-- Opening Marker --

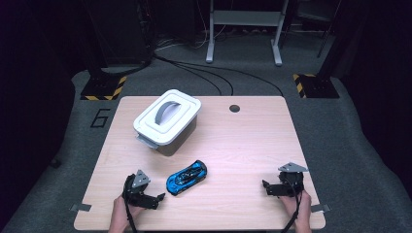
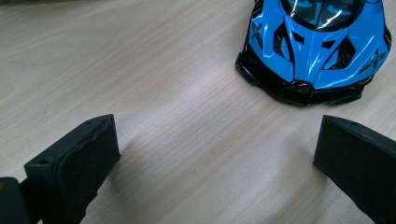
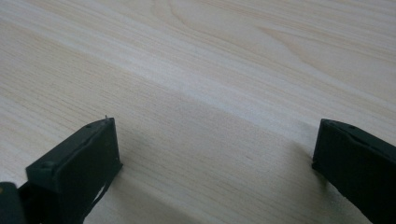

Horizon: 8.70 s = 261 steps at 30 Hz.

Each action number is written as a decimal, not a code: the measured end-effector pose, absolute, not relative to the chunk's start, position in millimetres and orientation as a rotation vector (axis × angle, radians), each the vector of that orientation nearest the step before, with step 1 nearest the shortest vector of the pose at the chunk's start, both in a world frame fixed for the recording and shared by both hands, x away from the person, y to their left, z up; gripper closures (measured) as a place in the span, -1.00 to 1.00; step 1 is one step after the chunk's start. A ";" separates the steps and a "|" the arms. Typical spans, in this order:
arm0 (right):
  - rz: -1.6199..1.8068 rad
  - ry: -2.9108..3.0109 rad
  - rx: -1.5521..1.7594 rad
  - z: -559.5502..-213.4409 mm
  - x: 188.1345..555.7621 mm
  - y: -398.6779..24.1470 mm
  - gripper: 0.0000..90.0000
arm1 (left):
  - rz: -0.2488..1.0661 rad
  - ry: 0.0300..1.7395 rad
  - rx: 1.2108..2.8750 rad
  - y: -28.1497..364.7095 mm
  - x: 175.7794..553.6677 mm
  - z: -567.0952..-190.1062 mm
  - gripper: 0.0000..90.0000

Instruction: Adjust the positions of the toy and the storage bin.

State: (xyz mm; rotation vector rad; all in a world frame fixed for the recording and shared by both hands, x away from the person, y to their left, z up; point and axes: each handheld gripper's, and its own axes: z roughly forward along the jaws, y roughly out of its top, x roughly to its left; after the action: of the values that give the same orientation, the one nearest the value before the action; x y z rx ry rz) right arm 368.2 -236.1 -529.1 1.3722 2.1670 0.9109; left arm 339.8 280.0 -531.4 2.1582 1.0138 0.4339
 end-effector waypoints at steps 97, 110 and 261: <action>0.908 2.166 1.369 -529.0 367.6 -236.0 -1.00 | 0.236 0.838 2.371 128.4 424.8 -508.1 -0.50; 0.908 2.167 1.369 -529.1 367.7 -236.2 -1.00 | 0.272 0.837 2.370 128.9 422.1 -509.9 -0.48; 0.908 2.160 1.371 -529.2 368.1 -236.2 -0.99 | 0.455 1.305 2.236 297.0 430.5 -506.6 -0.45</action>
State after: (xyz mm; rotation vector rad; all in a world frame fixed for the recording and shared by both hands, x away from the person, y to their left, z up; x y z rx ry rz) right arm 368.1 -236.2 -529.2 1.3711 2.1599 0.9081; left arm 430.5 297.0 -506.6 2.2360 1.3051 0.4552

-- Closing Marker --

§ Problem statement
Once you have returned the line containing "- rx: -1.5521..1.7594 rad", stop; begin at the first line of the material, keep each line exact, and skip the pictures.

§ Answer space
Horizon: 8.70 s = 261 steps at 30 Hz.

Each action number is written as a decimal, not a code: the measured end-effector pose, absolute, not relative to the chunk's start, position in millimetres and orientation as a rotation vector (axis × angle, radians), each the vector of that orientation nearest the step before, with step 1 nearest the shortest vector of the pose at the chunk's start, both in a world frame fixed for the recording and shared by both hands, x away from the person, y to their left, z up; gripper closures (measured) as a place in the span, -1.00 to 1.00; step 1 is one step after the chunk's start. A ";" separates the steps and a "|" the arms. Typical spans, in this order:
arm0 (right):
  - rz: -1.6199..1.8068 rad
  - ry: -2.9108..3.0109 rad
  - rx: -1.5521..1.7594 rad

This answer requires no further additions.